TASK DETAILS:
Would you retype the listing word for word, skipping its pictures?

INPUT RECORDS START

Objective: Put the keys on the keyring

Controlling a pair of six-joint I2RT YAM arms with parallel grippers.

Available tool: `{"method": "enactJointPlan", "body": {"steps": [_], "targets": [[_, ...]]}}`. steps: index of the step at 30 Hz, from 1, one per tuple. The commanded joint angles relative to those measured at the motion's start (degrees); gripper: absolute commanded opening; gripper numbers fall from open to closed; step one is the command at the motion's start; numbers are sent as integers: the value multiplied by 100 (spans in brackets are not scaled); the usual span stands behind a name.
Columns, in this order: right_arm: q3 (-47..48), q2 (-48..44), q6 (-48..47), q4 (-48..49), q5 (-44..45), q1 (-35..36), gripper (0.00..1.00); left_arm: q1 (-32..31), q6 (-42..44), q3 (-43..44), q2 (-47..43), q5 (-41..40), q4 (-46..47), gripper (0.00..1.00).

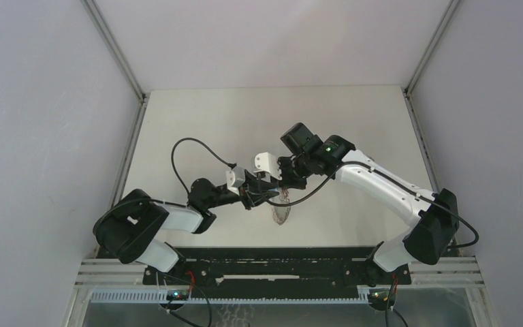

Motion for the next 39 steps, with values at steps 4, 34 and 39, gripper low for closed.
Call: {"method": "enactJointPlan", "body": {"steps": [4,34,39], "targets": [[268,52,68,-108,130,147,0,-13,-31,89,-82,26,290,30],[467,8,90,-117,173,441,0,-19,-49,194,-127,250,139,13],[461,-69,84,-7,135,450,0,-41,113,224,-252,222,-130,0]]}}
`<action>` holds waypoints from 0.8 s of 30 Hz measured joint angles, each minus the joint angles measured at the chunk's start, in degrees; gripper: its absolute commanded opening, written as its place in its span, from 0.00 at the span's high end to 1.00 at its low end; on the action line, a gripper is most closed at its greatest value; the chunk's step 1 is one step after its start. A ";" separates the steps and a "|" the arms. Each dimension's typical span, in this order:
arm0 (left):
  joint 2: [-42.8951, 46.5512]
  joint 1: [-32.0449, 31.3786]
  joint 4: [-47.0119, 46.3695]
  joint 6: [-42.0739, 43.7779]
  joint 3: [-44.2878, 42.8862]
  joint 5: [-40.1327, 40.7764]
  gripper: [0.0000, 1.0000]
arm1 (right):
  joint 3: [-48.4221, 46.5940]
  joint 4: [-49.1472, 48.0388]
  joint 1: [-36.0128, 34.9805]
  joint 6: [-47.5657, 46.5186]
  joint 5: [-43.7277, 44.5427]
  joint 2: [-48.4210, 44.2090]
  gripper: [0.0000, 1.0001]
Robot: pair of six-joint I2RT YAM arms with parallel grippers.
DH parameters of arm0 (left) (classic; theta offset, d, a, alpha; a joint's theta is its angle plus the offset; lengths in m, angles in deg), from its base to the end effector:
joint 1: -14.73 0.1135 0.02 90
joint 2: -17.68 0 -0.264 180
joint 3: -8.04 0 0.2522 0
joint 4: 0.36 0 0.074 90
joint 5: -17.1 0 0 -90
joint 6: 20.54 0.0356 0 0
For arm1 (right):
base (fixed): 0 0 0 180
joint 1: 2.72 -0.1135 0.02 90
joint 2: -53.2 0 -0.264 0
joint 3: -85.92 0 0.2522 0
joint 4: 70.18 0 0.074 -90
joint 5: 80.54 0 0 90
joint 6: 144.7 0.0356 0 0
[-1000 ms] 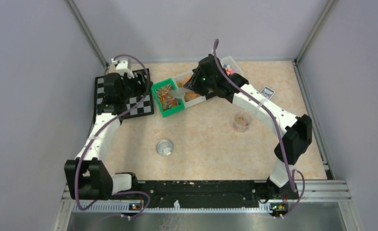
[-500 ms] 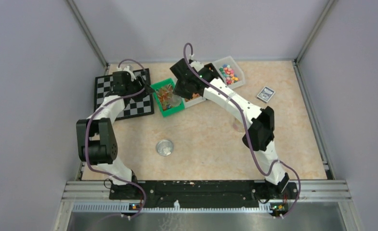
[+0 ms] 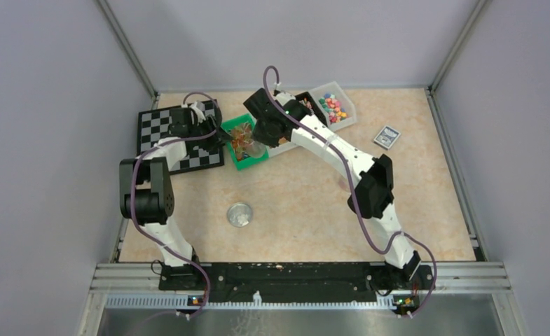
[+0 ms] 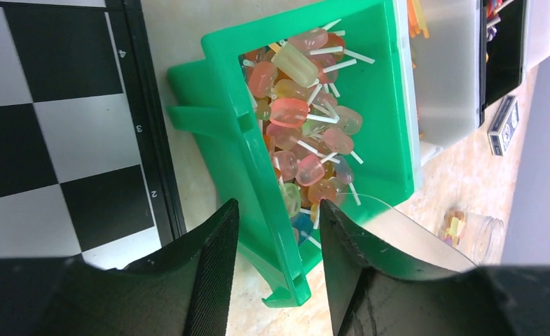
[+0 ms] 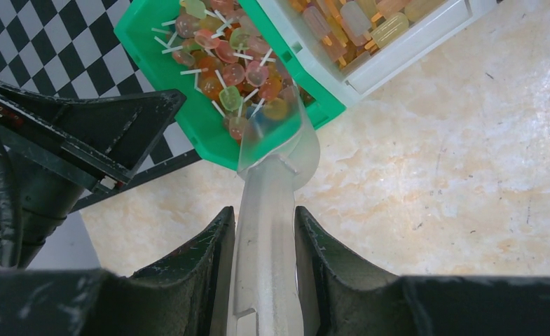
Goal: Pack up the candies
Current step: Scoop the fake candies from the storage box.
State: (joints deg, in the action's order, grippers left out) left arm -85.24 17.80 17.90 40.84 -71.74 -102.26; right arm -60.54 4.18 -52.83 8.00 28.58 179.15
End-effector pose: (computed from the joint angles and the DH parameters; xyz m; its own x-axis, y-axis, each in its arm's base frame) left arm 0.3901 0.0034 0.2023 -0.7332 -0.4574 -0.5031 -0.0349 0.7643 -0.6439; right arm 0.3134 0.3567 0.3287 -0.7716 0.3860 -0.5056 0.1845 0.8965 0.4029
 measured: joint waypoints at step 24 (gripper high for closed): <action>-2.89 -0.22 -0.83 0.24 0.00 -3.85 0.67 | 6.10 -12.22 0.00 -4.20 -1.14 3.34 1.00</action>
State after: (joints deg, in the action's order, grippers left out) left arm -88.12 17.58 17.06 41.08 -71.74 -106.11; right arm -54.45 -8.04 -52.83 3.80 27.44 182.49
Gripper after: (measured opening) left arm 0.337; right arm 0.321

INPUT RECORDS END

REPLY TO THE EXERCISE:
Objective: Put the keys on the keyring

Controlling a pair of six-joint I2RT YAM arms with parallel grippers.

Available tool: `{"method": "enactJointPlan", "body": {"steps": [_], "targets": [[_, ...]]}}`. steps: index of the step at 30 Hz, from 1, one per tuple. The commanded joint angles relative to those measured at the motion's start (degrees); gripper: absolute commanded opening; gripper numbers fall from open to closed; step one is the command at the motion's start; numbers are sent as integers: the value multiplied by 100 (spans in brackets are not scaled); the usual span stands behind a name.
Columns, in this order: right_arm: q3 (-47..48), q2 (-48..44), q6 (-48..47), q4 (-48..49), q5 (-44..45), q1 (-35..36), gripper (0.00..1.00); left_arm: q1 (-32..31), q6 (-42..44), q3 (-43..44), q2 (-47..43), q5 (-41..40), q4 (-46..47), gripper (0.00..1.00).


Motion for the next 39 steps, with values at steps 4, 34 and 39, gripper low for closed.
Call: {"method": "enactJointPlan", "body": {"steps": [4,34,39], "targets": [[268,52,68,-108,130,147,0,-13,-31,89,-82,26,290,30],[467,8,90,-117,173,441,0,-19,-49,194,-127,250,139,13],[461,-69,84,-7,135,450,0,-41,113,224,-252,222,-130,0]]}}
`<action>` holds waypoints from 0.8 s of 30 Hz measured joint angles, each minus the joint angles measured at the chunk's start, in degrees; gripper: its absolute commanded opening, written as its place in its span, from 0.00 at the span's high end to 1.00 at its low end; on the action line, a gripper is most closed at its greatest value; the chunk's step 1 is one step after its start. A ";" separates the steps and a "|" the arms. Each dimension's typical span, in this order:
arm0 (left):
  joint 2: [-42.8951, 46.5512]
  joint 1: [-32.0449, 31.3786]
  joint 4: [-47.0119, 46.3695]
  joint 6: [-42.0739, 43.7779]
  joint 3: [-44.2878, 42.8862]
  joint 5: [-40.1327, 40.7764]
  gripper: [0.0000, 1.0000]
arm1 (right):
  joint 3: [-48.4221, 46.5940]
  joint 4: [-49.1472, 48.0388]
  joint 1: [-36.0128, 34.9805]
  joint 6: [-47.5657, 46.5186]
  joint 5: [-43.7277, 44.5427]
  joint 2: [-48.4210, 44.2090]
  gripper: [0.0000, 1.0001]
Robot: pair of six-joint I2RT YAM arms with parallel grippers.
DH parameters of arm0 (left) (classic; theta offset, d, a, alpha; a joint's theta is its angle plus the offset; lengths in m, angles in deg), from its base to the end effector:
joint 1: -14.73 0.1135 0.02 90
joint 2: -17.68 0 -0.264 180
joint 3: -8.04 0 0.2522 0
joint 4: 0.36 0 0.074 90
joint 5: -17.1 0 0 -90
joint 6: 20.54 0.0356 0 0
For arm1 (right):
base (fixed): 0 0 0 180
joint 1: 2.72 -0.1135 0.02 90
joint 2: -53.2 0 -0.264 0
joint 3: -85.92 0 0.2522 0
joint 4: 70.18 0 0.074 -90
joint 5: 80.54 0 0 90
joint 6: 144.7 0.0356 0 0
[-1000 ms] 
[-500 ms] 
[+0 ms] 
[+0 ms] 
[+0 ms] 
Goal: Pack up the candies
Current step: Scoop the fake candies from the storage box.
State: (joints deg, in the action's order, grippers left out) left arm -85.24 17.80 17.90 40.84 -71.74 -102.26; right arm -60.54 4.18 -52.83 8.00 28.58 179.15
End-effector pose: (computed from the joint angles and the DH parameters; xyz m; its own x-axis, y-axis, each in its arm's base frame) left arm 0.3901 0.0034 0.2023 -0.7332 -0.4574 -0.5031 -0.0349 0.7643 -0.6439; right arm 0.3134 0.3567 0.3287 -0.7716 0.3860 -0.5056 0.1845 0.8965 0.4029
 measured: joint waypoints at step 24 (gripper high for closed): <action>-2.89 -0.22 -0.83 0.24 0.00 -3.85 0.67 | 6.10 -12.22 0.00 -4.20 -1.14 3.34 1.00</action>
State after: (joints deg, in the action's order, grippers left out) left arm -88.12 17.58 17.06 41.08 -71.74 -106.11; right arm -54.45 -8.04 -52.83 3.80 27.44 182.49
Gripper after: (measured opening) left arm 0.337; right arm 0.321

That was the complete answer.